(Provided information begins)

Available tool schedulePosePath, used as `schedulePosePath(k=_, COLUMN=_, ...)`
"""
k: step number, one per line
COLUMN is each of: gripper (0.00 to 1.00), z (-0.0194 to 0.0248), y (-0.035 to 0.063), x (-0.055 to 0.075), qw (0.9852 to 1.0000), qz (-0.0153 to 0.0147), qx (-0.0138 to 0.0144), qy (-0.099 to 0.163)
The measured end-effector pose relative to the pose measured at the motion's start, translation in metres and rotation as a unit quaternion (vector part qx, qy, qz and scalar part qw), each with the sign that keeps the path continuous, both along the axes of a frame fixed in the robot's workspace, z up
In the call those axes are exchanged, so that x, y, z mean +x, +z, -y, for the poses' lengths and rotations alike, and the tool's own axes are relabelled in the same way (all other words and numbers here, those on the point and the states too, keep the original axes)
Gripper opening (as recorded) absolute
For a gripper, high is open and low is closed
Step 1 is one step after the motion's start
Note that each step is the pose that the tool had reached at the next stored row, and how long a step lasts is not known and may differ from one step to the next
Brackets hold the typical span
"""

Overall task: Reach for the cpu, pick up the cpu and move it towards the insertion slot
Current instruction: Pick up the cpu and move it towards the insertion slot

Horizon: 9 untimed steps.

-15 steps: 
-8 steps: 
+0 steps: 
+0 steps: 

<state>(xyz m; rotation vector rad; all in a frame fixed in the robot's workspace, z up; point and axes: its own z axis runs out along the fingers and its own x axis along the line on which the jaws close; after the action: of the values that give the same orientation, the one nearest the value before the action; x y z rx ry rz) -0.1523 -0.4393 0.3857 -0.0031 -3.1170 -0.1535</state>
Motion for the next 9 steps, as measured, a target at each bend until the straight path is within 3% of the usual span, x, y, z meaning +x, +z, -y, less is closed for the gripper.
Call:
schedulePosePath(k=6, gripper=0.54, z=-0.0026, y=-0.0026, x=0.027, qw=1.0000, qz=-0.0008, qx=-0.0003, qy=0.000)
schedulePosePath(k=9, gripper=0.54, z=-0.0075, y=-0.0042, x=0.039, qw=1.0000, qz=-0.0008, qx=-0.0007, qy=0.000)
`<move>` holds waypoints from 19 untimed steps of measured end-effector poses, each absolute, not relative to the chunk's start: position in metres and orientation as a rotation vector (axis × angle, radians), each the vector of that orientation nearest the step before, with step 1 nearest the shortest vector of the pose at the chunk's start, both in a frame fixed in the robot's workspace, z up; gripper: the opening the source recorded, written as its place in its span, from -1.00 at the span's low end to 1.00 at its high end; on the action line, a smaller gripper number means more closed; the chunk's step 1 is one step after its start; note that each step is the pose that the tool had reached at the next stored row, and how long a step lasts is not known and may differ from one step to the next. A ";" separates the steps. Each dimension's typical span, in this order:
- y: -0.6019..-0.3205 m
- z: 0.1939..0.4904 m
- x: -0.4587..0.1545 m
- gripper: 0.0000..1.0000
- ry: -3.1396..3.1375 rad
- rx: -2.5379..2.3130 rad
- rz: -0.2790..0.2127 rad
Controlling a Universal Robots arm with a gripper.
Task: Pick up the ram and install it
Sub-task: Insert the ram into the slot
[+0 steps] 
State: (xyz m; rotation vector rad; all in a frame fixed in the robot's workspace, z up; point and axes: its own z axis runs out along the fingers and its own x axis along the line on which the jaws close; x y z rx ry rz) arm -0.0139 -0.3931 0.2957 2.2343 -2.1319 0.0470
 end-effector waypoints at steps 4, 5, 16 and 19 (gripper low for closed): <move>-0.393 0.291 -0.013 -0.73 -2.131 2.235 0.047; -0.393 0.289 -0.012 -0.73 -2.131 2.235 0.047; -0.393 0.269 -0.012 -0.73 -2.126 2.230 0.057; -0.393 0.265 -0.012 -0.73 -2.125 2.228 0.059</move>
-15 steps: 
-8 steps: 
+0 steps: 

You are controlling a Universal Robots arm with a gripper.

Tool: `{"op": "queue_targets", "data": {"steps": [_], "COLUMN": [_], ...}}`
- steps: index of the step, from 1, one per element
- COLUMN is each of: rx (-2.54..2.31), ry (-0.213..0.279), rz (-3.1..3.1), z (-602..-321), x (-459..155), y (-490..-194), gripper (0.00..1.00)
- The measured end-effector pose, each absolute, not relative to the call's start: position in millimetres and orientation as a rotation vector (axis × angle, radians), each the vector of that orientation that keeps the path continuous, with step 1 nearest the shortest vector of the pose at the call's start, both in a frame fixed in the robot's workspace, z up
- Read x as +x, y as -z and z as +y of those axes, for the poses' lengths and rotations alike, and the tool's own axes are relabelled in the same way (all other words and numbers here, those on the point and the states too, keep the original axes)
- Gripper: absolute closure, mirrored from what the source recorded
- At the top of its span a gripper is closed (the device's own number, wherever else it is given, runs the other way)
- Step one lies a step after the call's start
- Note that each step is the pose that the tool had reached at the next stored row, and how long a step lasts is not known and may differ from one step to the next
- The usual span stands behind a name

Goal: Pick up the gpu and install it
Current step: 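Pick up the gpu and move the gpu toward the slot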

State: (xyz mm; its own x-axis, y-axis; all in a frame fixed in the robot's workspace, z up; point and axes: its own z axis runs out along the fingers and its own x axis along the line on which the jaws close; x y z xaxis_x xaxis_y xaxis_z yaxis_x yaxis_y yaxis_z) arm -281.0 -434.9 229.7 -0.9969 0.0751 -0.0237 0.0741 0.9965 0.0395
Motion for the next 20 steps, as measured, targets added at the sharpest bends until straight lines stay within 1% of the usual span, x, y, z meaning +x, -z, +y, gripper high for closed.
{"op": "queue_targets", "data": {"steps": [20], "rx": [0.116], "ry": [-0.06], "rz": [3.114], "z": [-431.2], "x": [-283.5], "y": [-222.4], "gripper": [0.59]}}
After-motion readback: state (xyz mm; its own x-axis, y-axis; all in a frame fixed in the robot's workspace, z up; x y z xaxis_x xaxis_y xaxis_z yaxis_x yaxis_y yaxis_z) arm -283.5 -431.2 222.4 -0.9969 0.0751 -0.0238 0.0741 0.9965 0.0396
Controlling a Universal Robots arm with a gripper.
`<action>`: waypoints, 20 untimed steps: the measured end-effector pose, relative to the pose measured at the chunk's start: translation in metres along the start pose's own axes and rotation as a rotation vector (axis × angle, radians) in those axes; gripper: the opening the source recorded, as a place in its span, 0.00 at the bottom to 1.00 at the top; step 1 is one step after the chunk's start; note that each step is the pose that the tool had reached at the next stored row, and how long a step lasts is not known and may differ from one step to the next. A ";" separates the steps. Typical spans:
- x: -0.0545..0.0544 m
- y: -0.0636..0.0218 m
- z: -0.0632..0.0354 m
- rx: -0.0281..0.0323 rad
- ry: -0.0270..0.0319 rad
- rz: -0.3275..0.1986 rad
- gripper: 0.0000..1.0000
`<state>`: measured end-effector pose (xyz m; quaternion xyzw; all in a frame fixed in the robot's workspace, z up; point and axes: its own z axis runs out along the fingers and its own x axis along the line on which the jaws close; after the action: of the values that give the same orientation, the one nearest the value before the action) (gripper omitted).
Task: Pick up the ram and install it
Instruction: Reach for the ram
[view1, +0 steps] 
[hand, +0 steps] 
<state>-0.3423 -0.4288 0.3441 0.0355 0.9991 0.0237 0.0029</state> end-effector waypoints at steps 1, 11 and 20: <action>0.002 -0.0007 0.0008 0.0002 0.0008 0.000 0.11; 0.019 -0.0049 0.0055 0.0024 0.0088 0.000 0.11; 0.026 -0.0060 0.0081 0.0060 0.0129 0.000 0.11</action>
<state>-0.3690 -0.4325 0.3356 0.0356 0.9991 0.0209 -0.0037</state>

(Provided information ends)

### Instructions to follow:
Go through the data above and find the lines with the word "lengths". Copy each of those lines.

### Solution to this task:
In the call those axes are exchanged, so that x, y, z mean +x, +z, -y, for the poses' lengths and rotations alike, and the tool's own axes are relabelled in the same way (all other words and numbers here, those on the point and the states too, keep the original axes)
- Read x as +x, y as -z and z as +y of those axes, for the poses' lengths and rotations alike, and the tool's own axes are relabelled in the same way (all other words and numbers here, those on the point and the states too, keep the original axes)

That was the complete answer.